New corporate legislation comes into effect in the Netherlands on 1 October 2012 and 1 January 2013. It is important to be aware of this as it concerns, amongst other things, corporate governance issues.

 The new management and supervision act (including the one tier board!)

As of 1 January 2013 there will be a new corporate governance and supervision act. It affects public companies (“NVs”) and private companies with limited liability (“BVs”); some clauses are also applicable to foundations.

 The most important changes are:

  • One tier board versus two tier board: in addition to the two tier board, the one tier board is now established. Until today, only a two tier board, with the management board and the supervisory board as a separate body, was laid down in Dutch law. This new law brings the possibility, with certain limitations, to create a board with executive management board members and non executive (supervisory) management board members, both with their own duties. We are coming closer to the US and the UK! The one tier board differs from the two tier board in that the non-executive members in a one-tier board system are part of the management board and are therefore subject to director’s liability.
  • Conflict of Interest: the members of the management board and the supervisory board who have an (in)direct conflict of interest can no longer be part of the decision-making process regarding the underlying specific  subject.
  • Composition: for so called large entities there are new rules relating to the composition of the management and supervisory board.
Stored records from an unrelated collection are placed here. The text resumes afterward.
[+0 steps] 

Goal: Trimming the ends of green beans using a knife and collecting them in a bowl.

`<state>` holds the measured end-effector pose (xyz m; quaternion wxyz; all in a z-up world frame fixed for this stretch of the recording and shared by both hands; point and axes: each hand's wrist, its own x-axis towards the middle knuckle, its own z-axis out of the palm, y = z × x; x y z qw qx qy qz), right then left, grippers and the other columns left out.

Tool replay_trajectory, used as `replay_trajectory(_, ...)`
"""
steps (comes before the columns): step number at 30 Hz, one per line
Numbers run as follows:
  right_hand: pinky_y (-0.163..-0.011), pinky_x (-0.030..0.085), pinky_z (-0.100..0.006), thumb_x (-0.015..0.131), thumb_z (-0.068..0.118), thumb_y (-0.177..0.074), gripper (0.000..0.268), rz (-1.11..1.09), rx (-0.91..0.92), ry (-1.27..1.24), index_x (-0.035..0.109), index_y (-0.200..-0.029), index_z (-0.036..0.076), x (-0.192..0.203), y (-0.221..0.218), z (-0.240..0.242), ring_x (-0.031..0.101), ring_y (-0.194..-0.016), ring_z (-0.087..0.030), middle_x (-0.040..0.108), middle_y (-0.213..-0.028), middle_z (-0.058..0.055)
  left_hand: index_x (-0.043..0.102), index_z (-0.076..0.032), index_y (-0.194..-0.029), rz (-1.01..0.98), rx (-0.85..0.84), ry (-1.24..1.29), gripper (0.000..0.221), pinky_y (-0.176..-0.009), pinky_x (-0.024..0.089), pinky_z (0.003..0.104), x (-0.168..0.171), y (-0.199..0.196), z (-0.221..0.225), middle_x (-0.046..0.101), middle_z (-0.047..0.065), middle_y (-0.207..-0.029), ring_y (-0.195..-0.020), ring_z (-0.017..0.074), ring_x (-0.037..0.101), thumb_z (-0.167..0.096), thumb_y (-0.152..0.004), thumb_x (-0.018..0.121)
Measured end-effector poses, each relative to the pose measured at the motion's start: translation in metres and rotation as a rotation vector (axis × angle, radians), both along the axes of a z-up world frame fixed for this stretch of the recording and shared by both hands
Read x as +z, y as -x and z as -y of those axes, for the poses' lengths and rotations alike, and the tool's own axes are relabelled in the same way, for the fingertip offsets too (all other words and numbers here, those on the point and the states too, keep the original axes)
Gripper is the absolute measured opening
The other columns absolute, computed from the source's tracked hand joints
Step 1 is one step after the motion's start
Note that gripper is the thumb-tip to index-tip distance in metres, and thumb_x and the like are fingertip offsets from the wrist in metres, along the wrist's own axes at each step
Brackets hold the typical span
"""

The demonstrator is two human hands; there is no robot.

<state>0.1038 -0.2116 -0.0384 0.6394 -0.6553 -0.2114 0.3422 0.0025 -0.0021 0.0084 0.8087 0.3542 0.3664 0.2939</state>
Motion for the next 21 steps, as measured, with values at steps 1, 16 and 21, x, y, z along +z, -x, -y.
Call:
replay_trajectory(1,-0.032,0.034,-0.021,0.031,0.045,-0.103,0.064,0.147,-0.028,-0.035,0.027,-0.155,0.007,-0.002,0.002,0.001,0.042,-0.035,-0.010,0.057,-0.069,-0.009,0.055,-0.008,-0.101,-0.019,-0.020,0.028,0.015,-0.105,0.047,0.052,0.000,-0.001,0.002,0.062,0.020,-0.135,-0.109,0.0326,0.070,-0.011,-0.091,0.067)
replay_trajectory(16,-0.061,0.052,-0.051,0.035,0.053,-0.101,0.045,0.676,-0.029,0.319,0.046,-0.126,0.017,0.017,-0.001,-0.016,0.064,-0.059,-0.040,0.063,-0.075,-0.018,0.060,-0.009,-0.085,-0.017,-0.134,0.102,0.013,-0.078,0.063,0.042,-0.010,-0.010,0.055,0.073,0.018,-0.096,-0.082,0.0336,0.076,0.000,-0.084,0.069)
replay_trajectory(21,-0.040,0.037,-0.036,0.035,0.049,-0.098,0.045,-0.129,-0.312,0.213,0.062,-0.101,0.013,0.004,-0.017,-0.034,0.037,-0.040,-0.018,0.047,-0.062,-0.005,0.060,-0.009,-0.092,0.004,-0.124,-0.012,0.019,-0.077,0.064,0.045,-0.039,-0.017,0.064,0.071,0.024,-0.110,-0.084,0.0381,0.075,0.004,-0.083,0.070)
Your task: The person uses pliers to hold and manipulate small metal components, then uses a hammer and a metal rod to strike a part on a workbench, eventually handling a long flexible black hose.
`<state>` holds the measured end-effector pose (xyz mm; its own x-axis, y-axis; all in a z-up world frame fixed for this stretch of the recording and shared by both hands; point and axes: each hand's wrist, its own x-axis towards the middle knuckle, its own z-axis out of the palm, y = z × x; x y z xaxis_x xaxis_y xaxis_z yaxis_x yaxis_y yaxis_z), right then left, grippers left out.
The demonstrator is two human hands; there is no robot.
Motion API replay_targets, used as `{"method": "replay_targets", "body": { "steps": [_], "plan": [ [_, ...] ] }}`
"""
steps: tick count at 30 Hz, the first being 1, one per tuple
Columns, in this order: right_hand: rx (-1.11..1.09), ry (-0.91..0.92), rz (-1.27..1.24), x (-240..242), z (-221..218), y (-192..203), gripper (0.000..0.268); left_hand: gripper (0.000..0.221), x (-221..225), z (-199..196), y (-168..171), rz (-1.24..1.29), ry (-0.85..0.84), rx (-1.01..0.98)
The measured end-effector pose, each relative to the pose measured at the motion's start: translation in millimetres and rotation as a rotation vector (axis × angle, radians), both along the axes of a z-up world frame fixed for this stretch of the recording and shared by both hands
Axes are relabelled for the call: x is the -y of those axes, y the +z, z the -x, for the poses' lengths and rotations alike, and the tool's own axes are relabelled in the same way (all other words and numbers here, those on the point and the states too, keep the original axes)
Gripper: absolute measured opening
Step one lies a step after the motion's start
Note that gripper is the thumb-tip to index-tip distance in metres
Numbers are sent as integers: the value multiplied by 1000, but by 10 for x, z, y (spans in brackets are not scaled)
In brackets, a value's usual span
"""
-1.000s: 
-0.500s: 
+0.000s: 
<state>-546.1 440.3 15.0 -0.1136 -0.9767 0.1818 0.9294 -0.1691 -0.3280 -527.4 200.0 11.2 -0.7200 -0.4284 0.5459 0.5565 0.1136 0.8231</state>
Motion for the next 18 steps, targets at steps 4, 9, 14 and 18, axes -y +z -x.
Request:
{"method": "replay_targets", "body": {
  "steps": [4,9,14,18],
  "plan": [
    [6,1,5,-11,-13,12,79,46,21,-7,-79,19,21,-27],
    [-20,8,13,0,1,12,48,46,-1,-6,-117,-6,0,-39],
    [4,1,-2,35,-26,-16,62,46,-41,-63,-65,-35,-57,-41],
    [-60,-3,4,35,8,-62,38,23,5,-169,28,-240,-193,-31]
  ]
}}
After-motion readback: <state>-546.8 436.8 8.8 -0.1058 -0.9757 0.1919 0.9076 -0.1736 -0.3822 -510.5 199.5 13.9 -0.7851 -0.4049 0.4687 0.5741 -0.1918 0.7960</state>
The number of permitted positions is limited. Furthermore, in large NVs and BVs (and structure regimes) at least 30% of the positions on the management board and supervisory board must be held by women and at least 30% by men. This is done to stimulate the appointment of women on the company boards. It is, initially, a temporary rule (up to 1 January 2016).
  • Responsibility: on the basis of the new legislation reference can be made to allocation of tasks in the articles of association. Although under Dutch law a division of tasks does not prejudice the joint responsibility of all members of the management board, it might under circumstances help by the so called individual exculpation possibility.
  • Employment: management board members of listed companies will no longer be protected against dismissals or in case of illness, as the relationship between a board member and a listed company can no longer be based upon an employment agreement (but only on a management (service) agreement).
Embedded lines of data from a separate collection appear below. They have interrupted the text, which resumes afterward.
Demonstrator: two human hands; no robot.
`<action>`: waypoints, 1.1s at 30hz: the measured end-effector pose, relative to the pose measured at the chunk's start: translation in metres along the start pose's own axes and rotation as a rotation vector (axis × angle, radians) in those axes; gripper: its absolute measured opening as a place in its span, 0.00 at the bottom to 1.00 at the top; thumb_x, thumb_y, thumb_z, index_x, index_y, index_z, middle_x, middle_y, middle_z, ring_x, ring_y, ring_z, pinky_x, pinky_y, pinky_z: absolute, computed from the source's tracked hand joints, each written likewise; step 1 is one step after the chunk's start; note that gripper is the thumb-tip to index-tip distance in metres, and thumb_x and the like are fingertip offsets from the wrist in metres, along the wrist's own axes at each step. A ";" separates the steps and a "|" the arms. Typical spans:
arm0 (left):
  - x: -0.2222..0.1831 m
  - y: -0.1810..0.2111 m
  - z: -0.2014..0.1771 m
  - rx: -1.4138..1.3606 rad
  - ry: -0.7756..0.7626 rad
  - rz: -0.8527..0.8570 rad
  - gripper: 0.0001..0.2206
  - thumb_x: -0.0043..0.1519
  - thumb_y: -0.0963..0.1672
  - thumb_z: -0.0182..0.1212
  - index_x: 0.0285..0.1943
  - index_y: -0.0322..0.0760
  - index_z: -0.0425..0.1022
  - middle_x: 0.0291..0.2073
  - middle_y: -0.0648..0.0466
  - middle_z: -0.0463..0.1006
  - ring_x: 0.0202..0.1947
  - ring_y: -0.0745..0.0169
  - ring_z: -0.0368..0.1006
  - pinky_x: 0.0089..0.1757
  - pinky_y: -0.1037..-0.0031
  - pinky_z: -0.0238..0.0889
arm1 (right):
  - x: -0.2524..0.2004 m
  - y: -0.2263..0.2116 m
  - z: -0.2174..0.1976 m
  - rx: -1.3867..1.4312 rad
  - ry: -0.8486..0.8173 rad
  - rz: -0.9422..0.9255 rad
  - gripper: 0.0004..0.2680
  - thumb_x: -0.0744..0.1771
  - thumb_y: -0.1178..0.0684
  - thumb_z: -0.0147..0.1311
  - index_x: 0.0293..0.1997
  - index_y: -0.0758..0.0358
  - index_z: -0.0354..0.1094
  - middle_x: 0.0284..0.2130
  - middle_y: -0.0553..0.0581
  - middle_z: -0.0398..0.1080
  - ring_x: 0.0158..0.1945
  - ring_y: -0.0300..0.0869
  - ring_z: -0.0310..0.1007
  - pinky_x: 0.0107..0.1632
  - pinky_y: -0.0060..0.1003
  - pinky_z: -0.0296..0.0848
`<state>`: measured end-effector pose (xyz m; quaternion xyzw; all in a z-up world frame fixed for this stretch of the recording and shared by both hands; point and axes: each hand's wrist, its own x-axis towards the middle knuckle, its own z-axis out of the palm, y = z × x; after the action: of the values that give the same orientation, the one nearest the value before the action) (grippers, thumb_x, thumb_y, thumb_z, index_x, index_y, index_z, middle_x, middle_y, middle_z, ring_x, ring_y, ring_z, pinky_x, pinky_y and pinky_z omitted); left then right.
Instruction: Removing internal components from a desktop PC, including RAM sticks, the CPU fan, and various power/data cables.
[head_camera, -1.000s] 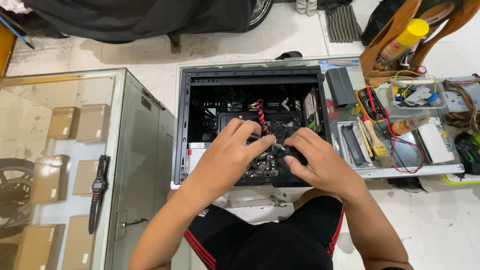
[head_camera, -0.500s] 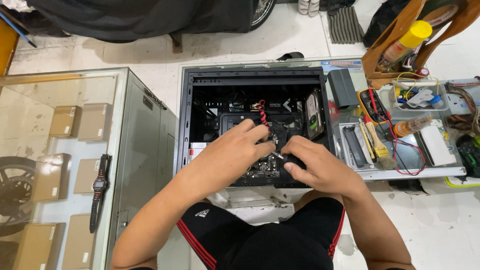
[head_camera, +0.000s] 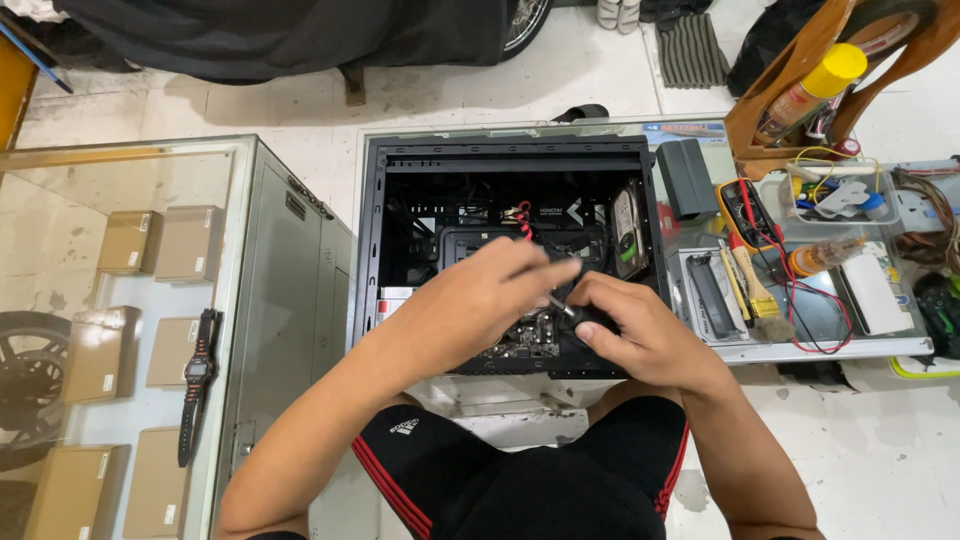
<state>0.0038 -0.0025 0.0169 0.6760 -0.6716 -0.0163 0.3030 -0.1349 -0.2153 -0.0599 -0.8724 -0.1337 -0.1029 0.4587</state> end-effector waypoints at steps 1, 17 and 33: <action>-0.002 -0.006 0.016 0.002 0.001 -0.003 0.13 0.65 0.36 0.58 0.58 0.30 0.77 0.41 0.42 0.77 0.43 0.51 0.75 0.45 0.69 0.71 | 0.001 0.001 0.000 0.001 -0.002 -0.003 0.09 0.70 0.49 0.48 0.41 0.65 0.69 0.29 0.58 0.66 0.30 0.48 0.69 0.32 0.40 0.68; 0.009 -0.018 0.138 -1.059 0.928 -0.488 0.19 0.75 0.48 0.39 0.57 0.29 0.72 0.28 0.46 0.79 0.26 0.59 0.79 0.27 0.74 0.76 | 0.029 -0.012 -0.011 0.028 0.127 0.246 0.14 0.66 0.68 0.37 0.48 0.71 0.74 0.35 0.65 0.73 0.40 0.50 0.75 0.43 0.44 0.75; 0.001 0.007 0.129 -0.573 0.577 -0.381 0.17 0.73 0.45 0.41 0.59 0.33 0.76 0.21 0.52 0.75 0.21 0.61 0.74 0.25 0.73 0.68 | 0.055 -0.018 -0.035 0.552 0.377 0.115 0.13 0.69 0.66 0.48 0.61 0.76 0.59 0.50 0.72 0.72 0.55 0.54 0.77 0.62 0.52 0.75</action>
<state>-0.0576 -0.0524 -0.0847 0.6533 -0.3912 -0.0679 0.6446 -0.0913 -0.2266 -0.0100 -0.6872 -0.0198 -0.1962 0.6992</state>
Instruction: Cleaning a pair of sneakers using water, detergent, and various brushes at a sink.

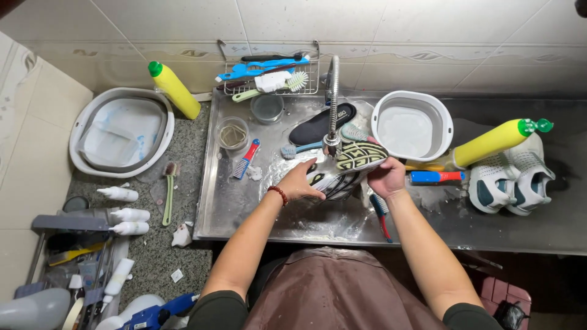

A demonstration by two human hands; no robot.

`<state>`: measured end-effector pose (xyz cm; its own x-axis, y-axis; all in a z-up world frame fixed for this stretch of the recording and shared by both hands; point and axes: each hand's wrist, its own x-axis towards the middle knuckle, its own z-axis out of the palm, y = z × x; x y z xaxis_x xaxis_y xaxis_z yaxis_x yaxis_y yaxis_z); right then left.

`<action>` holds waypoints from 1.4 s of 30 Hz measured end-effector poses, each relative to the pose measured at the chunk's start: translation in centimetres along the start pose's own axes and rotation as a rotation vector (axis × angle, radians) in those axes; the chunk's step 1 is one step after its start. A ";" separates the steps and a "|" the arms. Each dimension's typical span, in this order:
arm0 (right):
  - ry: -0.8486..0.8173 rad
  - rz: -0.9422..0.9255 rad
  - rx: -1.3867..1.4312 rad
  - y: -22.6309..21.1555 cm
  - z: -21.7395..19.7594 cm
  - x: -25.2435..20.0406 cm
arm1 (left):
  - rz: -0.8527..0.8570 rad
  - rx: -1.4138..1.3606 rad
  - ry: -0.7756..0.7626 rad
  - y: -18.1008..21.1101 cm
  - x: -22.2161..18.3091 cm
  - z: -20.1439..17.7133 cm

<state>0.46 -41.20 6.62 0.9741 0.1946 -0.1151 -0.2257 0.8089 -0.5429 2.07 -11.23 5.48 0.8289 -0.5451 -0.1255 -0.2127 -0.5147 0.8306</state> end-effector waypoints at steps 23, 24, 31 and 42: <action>-0.300 -0.618 -2.296 1.5 7.0 15.8 | -0.425 0.130 0.869 7.5 -13.5 -8.6; -0.243 -0.563 -2.412 1.7 6.2 16.1 | -0.410 0.133 0.881 8.3 -13.4 -9.2; -0.105 -0.456 -2.154 0.8 -0.1 17.1 | -0.186 0.170 0.968 13.2 -12.9 -11.4; -0.053 -0.431 -1.359 -6.4 9.6 4.0 | 0.142 0.582 0.854 27.7 -12.9 -18.7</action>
<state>5.67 -40.28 17.60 0.9540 0.1188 0.2754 0.2997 -0.3366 -0.8927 -4.85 -6.09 40.25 0.8186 -0.0932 0.5668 -0.3656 -0.8456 0.3890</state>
There are transitional provisions, but some clauses will apply immediately.

 A Dutch BV is much more flexible as per 1 October 2012

On 1 October 2012 theFlex BV act entered into force. ThisFlex BV act brings major changes for BVs. Some corporate provisions have changed while other have been deleted.

 Amongst other things, amendments relate to the introduction of non-voting shares, capital requirements, the appointment of directors and supervisory board members, distributions, capital reduction, repurchase, vacancy of managing directors, financial assistance and convening general meetings.

 The new legislation applies to all BV’s as of 1 October 2012.

Conclusion

Please review the current articles and decision making arrangements of your Dutch BV/NV in light of the possible consequences, and consider bringing the articles of association in line with new (coming) Dutch law.